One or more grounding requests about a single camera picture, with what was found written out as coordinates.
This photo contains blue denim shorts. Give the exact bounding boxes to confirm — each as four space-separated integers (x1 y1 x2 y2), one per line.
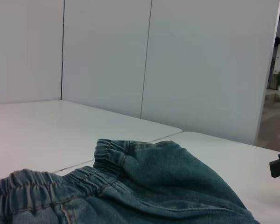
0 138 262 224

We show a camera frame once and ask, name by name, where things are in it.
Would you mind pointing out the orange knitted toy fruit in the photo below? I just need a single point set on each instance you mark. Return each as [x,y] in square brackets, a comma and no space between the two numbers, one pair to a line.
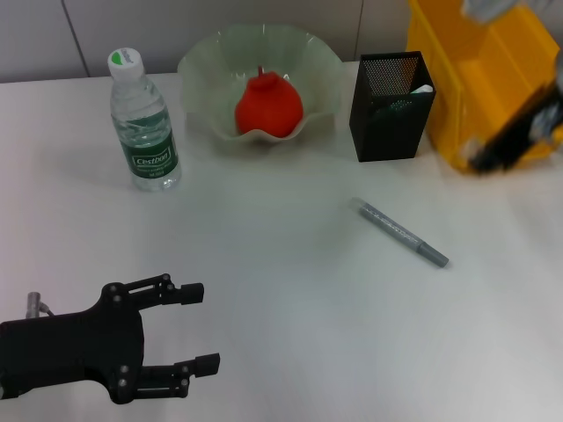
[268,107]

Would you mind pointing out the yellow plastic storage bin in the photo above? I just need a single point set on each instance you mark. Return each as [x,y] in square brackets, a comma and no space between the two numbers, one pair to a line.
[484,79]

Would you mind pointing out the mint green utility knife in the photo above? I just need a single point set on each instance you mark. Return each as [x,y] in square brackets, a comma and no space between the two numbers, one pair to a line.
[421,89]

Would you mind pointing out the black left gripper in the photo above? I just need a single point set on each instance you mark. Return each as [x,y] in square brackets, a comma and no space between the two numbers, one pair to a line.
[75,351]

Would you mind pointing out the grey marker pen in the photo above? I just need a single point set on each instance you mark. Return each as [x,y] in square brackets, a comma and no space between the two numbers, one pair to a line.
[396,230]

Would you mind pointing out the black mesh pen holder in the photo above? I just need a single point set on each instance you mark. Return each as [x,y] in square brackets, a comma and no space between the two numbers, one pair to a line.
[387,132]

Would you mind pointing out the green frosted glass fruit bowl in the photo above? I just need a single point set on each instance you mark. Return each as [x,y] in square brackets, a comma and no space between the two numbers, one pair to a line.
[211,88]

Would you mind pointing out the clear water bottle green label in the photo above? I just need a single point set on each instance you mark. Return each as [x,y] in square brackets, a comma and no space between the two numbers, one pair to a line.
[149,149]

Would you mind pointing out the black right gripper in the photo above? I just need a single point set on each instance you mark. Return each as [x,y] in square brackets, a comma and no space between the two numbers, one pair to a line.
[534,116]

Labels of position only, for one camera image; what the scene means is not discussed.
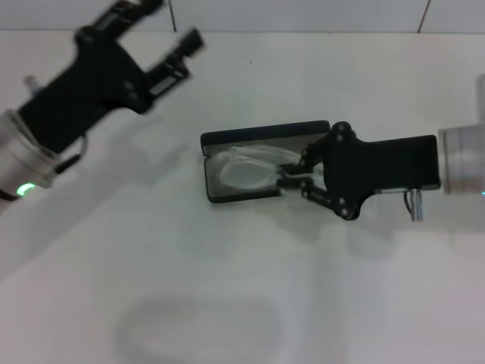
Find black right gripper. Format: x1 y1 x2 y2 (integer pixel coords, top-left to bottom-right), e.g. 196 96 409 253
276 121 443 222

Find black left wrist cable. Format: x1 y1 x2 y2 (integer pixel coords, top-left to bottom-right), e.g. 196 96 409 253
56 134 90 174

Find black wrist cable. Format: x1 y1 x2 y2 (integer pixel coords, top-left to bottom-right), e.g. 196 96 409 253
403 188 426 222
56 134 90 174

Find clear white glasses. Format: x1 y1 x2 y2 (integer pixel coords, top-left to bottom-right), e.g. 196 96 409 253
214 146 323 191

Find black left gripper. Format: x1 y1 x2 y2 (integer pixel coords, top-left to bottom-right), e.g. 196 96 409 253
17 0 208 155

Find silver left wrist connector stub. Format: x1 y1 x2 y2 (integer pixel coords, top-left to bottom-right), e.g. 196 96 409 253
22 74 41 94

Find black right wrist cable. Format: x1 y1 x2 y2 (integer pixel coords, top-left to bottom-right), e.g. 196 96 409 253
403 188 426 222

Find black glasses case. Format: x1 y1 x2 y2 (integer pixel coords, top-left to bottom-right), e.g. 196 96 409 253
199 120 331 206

• • •

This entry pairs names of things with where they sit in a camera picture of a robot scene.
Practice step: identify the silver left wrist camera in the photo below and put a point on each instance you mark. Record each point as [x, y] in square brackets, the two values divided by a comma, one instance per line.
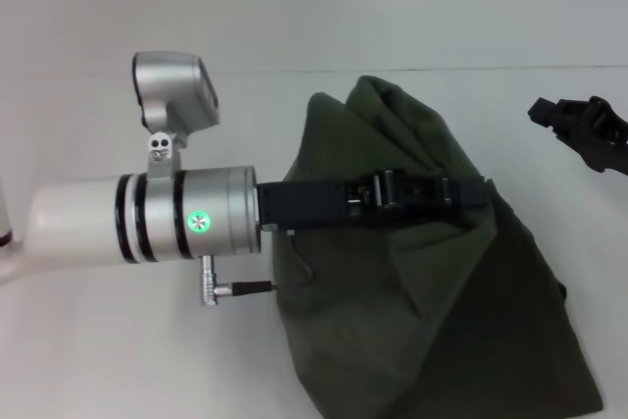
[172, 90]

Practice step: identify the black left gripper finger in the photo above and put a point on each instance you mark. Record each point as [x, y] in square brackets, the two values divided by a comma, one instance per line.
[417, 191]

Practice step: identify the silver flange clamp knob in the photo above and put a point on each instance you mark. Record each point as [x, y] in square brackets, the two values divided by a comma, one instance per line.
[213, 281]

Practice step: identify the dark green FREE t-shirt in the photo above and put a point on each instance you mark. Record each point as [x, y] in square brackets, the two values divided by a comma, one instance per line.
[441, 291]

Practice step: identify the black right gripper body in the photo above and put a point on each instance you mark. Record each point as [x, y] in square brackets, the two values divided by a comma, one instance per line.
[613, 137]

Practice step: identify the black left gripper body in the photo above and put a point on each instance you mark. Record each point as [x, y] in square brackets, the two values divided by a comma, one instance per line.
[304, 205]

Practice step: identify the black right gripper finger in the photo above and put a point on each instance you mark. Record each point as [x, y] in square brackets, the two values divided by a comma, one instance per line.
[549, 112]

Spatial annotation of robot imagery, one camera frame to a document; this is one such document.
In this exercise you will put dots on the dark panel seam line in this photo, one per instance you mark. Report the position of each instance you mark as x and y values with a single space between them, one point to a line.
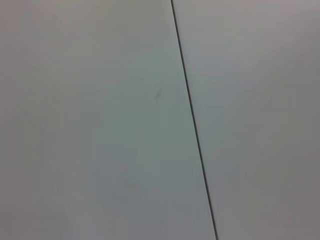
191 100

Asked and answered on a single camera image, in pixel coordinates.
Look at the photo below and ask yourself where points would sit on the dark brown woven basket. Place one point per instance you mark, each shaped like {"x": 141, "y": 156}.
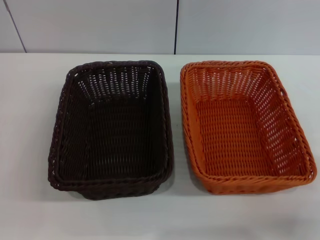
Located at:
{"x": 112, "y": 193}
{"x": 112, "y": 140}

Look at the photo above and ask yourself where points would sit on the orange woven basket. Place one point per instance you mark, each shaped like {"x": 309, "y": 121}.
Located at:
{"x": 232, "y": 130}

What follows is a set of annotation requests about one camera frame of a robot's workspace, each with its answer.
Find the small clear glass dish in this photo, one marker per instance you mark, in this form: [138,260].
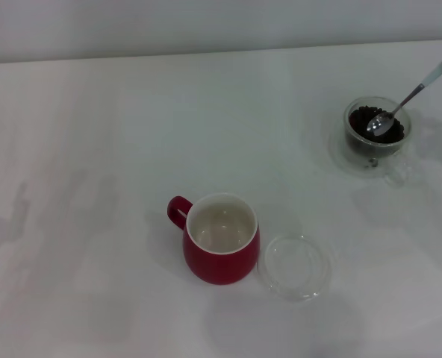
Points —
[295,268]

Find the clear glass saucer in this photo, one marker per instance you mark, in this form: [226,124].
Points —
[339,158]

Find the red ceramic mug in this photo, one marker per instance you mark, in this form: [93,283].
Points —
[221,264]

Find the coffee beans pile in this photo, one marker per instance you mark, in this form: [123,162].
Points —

• • •

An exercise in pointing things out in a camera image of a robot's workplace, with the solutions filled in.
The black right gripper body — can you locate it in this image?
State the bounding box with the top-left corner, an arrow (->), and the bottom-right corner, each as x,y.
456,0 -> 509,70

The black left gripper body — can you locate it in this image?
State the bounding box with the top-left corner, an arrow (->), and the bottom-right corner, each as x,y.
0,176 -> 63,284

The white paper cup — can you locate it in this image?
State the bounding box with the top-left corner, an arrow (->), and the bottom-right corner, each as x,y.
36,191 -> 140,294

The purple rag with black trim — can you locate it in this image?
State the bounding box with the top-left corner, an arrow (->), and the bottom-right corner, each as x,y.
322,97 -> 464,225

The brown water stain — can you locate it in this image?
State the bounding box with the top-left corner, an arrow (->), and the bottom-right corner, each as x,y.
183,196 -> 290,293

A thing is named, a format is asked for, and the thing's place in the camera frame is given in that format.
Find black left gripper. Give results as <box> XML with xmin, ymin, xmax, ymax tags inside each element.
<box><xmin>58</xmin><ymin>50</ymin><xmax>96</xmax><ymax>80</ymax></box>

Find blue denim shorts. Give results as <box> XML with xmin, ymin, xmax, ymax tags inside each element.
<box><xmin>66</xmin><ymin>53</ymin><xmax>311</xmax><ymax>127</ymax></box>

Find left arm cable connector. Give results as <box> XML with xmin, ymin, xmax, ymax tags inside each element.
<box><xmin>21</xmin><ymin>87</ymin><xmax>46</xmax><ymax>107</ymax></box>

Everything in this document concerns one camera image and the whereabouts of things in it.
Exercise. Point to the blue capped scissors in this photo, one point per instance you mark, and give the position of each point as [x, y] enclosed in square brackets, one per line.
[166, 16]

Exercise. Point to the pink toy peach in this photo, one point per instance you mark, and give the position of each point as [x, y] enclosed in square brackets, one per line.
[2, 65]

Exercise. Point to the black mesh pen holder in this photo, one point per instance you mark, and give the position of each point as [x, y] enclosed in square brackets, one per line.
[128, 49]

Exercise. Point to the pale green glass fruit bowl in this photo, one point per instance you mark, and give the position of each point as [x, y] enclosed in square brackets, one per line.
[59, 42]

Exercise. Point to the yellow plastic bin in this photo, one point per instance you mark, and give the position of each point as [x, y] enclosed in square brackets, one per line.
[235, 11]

• • •

* [EXERCISE] Please state how many lines in the listing above hold the string "yourself", and nothing more.

* [SOLUTION] 2